◆ What to work on ◆
Scan the data below for the string "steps". Show every line where it turns up.

---------------

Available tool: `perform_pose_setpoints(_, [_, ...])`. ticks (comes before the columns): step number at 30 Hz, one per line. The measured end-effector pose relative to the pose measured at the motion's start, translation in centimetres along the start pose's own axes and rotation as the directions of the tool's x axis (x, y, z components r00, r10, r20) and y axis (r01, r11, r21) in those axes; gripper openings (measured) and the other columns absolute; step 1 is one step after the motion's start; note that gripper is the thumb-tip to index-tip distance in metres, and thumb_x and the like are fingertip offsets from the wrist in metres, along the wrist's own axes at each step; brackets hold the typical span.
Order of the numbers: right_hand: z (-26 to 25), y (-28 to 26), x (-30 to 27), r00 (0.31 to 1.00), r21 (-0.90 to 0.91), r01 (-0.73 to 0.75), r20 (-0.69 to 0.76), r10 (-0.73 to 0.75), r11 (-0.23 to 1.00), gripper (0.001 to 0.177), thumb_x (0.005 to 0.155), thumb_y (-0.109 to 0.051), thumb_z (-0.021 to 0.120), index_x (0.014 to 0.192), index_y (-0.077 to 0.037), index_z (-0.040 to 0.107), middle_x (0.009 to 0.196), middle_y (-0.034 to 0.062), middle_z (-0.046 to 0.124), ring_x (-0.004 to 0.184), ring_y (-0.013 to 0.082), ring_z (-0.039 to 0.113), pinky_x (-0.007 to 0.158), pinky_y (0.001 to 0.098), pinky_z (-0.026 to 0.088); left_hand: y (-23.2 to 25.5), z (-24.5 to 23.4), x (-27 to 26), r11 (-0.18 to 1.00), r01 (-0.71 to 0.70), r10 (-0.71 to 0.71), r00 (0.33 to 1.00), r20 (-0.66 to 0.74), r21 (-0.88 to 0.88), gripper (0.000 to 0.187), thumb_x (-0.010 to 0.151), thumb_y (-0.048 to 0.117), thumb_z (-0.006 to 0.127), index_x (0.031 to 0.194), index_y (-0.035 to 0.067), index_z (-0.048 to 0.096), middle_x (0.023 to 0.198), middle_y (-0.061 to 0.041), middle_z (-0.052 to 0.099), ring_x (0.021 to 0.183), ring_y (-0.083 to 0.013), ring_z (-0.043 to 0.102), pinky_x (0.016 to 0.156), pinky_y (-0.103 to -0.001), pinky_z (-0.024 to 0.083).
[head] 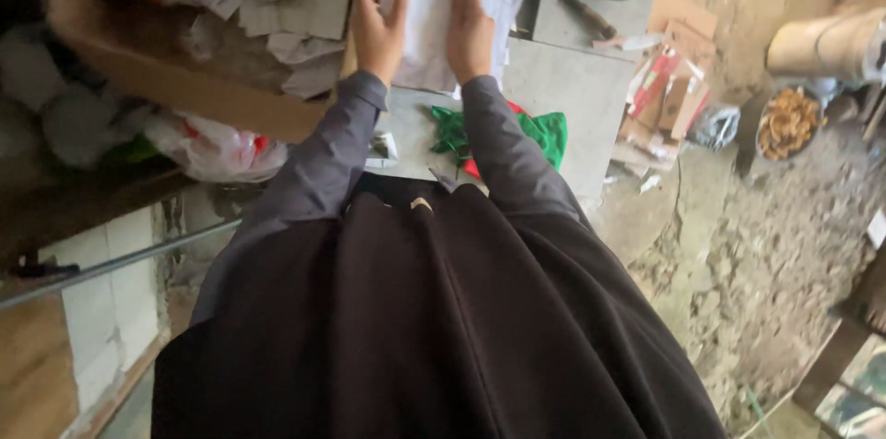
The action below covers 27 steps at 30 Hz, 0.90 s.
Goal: Sort various papers, plastic bags, and cardboard boxes from a larger box.
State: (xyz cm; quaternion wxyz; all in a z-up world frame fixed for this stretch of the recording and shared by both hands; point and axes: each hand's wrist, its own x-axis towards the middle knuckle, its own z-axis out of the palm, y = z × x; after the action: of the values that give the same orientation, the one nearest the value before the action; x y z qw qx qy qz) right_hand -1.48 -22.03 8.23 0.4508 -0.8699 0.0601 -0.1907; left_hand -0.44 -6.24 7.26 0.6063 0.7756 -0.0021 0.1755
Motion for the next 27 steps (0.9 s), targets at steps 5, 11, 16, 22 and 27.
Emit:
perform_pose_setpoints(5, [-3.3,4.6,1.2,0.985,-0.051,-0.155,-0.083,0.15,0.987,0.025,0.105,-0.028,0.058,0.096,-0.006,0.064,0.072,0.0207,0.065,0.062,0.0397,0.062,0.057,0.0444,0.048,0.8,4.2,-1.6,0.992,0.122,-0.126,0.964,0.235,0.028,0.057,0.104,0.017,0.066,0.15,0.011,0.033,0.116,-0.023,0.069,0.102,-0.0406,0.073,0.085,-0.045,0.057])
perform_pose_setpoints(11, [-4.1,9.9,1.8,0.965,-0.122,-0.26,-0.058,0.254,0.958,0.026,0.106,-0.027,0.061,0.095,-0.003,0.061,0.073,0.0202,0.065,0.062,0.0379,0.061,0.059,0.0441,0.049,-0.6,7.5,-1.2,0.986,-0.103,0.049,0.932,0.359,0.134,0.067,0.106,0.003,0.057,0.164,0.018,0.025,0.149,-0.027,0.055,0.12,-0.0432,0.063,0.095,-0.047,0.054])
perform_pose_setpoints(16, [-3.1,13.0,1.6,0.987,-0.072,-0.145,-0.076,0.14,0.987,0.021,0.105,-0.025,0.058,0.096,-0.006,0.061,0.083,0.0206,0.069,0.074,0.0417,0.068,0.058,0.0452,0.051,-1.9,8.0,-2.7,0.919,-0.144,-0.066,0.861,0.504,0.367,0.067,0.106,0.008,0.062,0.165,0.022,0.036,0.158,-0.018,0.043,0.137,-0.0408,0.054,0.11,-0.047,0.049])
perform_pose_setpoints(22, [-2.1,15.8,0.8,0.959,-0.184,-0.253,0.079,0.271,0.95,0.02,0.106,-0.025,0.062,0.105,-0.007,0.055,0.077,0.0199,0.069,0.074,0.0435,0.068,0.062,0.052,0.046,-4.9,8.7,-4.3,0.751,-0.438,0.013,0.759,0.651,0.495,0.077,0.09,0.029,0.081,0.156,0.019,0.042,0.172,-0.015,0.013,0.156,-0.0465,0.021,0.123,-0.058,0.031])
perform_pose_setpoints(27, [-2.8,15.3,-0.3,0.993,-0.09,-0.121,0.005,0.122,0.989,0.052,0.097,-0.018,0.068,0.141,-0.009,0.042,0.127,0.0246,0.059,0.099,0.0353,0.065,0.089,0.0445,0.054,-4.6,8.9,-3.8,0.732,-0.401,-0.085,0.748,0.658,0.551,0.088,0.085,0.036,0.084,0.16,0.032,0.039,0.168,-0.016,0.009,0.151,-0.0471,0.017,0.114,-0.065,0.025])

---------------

◆ Result for this task ◆
The action below covers 27 steps at 30 Hz, 0.90 s.
Motion for the next 27 steps (0.9 s), targets at steps 5, 11, 16, 22 and 27.

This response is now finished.